I'm currently experiencing this issue after several hours of execution. I'm running Azure IoT Edge modules in docker 20.10.14 on an EFLOW VM (CBL Mariner). The application is sending messages upstream to an IoT Hub in Azure. Health checks are running once a minute.
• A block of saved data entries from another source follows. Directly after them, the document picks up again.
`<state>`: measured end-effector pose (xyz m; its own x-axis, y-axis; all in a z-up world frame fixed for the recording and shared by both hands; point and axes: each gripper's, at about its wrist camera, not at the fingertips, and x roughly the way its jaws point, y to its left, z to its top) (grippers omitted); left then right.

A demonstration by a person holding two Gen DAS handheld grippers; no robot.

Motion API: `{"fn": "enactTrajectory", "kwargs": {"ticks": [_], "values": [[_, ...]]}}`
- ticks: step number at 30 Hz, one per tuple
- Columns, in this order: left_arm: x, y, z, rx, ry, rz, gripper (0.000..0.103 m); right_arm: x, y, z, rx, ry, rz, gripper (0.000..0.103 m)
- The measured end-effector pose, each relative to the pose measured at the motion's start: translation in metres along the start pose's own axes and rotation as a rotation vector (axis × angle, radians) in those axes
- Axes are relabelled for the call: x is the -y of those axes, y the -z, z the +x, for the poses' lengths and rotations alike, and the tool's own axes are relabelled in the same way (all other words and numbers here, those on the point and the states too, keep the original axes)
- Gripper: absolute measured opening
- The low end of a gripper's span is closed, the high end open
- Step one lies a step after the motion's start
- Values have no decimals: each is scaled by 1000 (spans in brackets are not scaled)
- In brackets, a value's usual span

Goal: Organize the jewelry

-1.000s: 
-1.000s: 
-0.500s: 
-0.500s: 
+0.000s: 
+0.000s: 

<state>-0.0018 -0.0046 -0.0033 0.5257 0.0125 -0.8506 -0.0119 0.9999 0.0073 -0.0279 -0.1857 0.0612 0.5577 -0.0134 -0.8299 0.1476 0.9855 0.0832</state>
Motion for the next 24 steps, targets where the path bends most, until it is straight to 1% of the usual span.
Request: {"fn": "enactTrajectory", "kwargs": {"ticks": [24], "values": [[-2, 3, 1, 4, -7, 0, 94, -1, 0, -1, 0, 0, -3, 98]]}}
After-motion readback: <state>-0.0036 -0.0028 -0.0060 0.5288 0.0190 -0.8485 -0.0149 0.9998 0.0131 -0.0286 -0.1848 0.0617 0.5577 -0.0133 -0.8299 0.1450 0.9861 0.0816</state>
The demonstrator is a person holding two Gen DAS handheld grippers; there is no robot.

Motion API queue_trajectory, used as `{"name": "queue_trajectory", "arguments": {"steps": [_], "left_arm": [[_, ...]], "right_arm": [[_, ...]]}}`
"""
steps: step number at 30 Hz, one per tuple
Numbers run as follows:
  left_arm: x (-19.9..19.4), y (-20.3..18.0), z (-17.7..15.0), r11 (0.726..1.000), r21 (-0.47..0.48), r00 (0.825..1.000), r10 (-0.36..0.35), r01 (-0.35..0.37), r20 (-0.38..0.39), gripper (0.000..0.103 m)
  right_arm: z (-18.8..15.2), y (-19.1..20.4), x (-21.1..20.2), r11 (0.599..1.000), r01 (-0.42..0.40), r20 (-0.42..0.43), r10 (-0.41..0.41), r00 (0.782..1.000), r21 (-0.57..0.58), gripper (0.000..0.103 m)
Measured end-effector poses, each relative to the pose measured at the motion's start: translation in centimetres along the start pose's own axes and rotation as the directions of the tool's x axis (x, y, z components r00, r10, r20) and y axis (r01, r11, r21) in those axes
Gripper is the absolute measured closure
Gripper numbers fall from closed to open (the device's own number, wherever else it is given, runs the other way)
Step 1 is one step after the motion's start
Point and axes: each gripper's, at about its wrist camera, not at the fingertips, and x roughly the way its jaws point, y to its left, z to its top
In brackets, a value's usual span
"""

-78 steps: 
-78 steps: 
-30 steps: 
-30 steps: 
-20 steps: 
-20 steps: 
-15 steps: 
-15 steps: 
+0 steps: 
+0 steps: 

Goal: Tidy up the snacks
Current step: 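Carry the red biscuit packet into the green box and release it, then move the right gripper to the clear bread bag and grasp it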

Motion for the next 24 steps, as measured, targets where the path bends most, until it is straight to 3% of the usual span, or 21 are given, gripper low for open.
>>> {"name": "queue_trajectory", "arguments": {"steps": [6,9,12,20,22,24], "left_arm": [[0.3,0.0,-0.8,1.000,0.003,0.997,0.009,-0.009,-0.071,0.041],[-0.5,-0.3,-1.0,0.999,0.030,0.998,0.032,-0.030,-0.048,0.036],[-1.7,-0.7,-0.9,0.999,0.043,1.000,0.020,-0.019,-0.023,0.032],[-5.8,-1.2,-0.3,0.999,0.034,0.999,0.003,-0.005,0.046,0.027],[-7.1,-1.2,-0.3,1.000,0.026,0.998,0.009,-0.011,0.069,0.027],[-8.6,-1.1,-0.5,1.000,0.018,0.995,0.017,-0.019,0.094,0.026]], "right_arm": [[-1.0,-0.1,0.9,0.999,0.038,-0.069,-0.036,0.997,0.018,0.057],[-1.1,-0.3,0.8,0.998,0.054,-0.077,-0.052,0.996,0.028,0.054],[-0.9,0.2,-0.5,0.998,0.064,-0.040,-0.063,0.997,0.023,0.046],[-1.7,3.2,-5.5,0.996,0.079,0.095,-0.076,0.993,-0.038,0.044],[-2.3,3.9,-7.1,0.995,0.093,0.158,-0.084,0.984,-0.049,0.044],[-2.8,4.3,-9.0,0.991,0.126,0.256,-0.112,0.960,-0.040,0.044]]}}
From yesterdays logs, checks are starting at 2023-03-29T07:43:52Z. At 15:28 I start getting these at every health check:

Mar 29 15:28:45 ELX210922-EFLOW dockerd[17107]: time="2023-03-29T15:28:45.192132862Z" level=error msg="stream copy error: reading from a closed fifo"

The CPU of my VM starts running heavy and the last message received in the IoT Hub comes in at 16:23. Some notable events after that:

Mar 29 16:23:28 ELX210922-EFLOW systemd-networkd[710]: eth0: Could not set DHCPv4 route: Connection timed out Mar 29 16:23:29 ELX210922-EFLOW systemd-networkd[710]: eth0: Failed Mar 29 16:21:39 ELX210922-EFLOW dockerd[17107]: time="2023-03-29T16:21:39.591688219Z" level=warning msg="Health check for container 36257c67116fb841df86a419b3f960254c6cd937c8417f2651546a91a0fcf3dc error: context deadline exceeded" Mar 29 16:47:03 ELX210922-EFLOW systemd[1]: systemd-journald.service: Killing process 573 (systemd-journal) with signal SIGABRT.

... silence ...

Mar 29 18:06:23 ELX210922-EFLOW systemd[1]: systemd-journald.service: State 'stop-watchdog' timed out. Killing. Mar 29 18:06:23 ELX210922-EFLOW systemd[1]: systemd-journald.service: Killing process 573 (systemd-journal) with signal SIGKILL. Mar 29 18:06:23 ELX210922-EFLOW systemd[1]: systemd-journald.service: Main process exited, code=killed, status=9/KILL Mar 29 18:06:23 ELX210922-EFLOW systemd[1]: systemd-journald.service: Failed with result 'watchdog'. Mar 29 18:06:23 ELX210922-EFLOW kernel: systemd invoked oom-killer: gfp_mask=0x1100cca(GFP_HIGHUSER_MOVABLE), order=0, oom_score_adj=0 Mar 29 18:06:23 ELX210922-EFLOW kernel: Out of memory: Killed process 26019 (dotnet) total-vm:2763908kB, anon-rss:142648kB, file-rss:0kB, shmem-rss:0kB, UID:13623 pgtables:708kB oom_score_adj:0 Mar 29 18:06:23 ELX210922-EFLOW kernel: oom_reaper: reaped process 26019 (dotnet), now anon-rss:0kB, file-rss:0kB, shmem-rss:0kB

After this, things are coming back up again, runs for some hours, then the same procedure. I've now removed the HEALTHCHECK statement from my dockerfile and will continue to monitor the system.